*Task statement:* Scan the listing for the word "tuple" and report every line that contains it.

*Dataset content:*
--------------------------------

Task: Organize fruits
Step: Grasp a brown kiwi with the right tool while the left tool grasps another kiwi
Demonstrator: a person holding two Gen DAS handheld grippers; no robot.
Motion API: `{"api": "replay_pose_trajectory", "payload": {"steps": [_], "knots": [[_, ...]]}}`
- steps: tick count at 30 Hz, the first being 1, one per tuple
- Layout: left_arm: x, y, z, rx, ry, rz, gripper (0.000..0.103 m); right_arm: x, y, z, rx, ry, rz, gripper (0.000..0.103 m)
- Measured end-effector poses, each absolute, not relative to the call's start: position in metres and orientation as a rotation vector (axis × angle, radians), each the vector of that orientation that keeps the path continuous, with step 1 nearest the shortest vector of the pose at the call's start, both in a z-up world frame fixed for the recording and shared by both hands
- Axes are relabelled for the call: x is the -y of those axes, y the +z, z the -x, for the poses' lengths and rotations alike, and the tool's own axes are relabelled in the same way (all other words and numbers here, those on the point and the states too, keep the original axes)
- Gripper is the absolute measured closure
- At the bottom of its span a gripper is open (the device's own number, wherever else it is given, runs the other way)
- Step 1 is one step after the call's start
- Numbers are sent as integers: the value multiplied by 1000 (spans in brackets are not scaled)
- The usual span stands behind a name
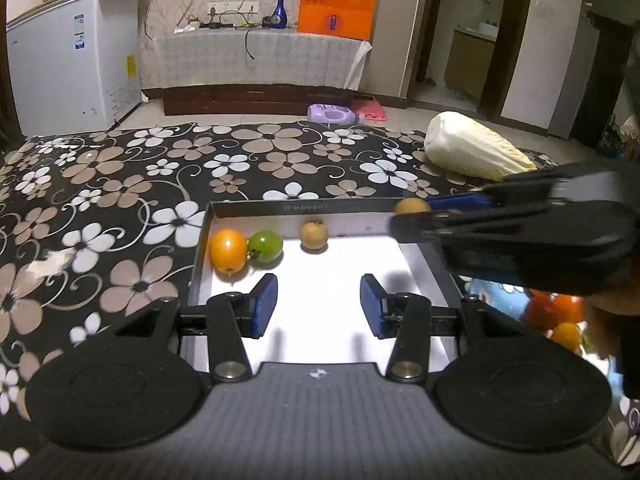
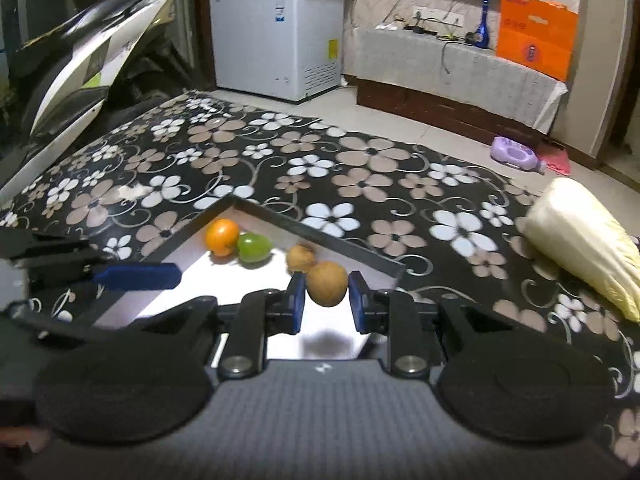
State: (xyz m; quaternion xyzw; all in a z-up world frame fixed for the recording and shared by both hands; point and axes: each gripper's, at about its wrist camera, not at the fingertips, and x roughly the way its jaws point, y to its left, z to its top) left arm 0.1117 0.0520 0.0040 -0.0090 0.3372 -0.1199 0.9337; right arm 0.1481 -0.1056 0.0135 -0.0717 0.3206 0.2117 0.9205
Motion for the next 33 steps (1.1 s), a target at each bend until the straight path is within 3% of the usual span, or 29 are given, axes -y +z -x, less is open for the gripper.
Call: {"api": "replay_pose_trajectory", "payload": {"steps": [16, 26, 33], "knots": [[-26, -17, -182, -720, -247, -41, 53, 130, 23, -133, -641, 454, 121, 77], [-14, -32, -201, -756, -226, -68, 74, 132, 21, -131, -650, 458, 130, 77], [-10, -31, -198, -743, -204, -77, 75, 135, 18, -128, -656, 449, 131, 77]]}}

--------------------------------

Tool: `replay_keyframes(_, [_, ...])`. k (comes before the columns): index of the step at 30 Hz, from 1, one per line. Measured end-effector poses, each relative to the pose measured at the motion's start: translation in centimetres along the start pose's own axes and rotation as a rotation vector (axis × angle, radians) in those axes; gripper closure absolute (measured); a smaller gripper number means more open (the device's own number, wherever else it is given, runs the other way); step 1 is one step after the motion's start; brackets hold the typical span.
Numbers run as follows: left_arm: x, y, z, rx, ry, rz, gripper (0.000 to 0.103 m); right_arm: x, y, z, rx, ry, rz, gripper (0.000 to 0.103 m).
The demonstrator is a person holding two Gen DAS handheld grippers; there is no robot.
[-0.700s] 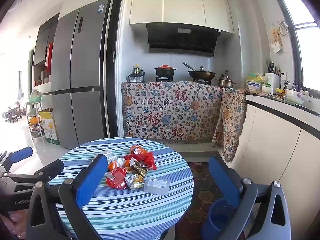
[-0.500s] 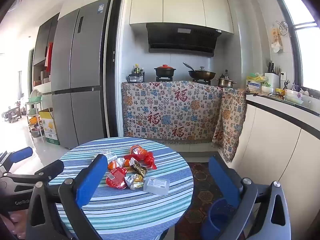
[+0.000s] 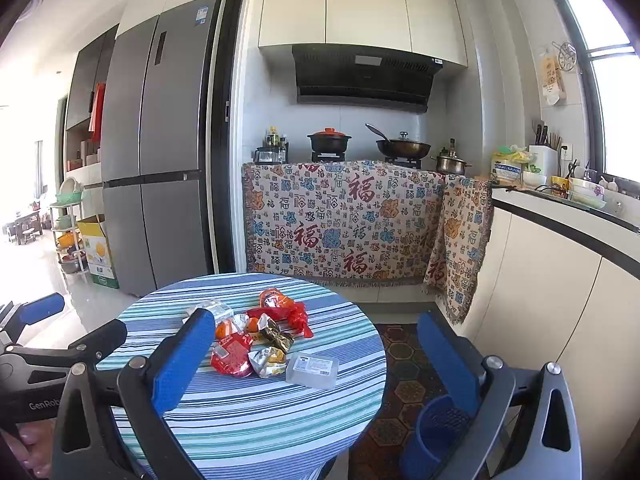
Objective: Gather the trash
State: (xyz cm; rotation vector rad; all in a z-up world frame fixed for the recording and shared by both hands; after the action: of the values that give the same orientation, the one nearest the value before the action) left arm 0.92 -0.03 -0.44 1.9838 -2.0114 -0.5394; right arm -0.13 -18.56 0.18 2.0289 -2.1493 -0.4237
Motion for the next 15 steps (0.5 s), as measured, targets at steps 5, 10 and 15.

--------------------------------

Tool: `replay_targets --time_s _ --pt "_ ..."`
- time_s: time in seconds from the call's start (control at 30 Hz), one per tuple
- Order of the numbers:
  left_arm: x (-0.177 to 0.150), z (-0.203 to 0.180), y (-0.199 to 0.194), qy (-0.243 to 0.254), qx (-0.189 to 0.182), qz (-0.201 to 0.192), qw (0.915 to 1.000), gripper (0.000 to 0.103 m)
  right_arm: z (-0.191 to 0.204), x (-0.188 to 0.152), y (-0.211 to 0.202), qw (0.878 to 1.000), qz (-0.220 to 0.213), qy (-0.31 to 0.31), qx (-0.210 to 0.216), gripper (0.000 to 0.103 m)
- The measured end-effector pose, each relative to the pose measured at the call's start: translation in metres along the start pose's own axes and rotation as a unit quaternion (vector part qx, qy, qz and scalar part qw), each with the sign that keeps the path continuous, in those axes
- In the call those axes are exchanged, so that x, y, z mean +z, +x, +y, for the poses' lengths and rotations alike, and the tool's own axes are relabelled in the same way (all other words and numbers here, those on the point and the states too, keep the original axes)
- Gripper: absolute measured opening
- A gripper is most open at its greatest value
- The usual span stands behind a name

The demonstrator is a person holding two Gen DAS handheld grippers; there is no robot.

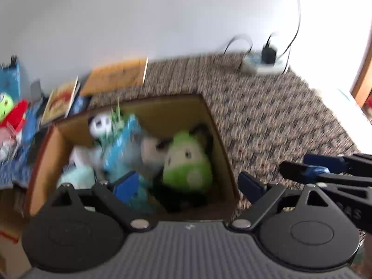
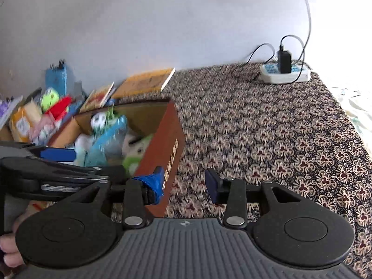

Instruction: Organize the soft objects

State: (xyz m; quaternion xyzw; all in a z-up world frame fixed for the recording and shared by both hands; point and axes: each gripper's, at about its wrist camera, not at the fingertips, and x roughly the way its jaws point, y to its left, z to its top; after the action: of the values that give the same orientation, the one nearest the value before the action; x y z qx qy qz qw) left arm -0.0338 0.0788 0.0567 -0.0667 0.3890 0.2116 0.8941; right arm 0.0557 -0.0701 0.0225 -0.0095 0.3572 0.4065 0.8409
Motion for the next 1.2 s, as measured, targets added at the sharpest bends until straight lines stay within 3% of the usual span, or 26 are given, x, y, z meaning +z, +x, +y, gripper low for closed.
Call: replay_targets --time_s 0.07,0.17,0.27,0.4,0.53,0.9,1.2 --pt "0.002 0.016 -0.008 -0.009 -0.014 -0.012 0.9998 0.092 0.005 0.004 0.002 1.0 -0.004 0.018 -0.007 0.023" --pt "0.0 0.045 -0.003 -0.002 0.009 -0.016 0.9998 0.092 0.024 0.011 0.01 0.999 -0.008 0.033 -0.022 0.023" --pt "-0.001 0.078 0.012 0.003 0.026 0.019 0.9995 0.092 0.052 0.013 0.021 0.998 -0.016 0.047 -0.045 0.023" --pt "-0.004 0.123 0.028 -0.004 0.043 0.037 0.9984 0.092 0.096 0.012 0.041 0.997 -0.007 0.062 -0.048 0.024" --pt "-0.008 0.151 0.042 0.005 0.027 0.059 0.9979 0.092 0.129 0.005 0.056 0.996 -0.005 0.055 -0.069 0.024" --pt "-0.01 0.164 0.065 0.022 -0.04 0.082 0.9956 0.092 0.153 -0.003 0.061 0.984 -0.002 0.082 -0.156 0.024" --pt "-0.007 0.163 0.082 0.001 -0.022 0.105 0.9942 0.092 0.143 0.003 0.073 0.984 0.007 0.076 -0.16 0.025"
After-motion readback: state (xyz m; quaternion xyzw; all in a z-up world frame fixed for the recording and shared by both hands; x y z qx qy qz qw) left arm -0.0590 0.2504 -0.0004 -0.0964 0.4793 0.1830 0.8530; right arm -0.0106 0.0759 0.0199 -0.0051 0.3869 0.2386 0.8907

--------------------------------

*Exercise output:*
- steps: tick count at 30 Hz, the first being 1, one per tuple
- time_s: time in seconds from the call's start (control at 30 Hz), one per tuple

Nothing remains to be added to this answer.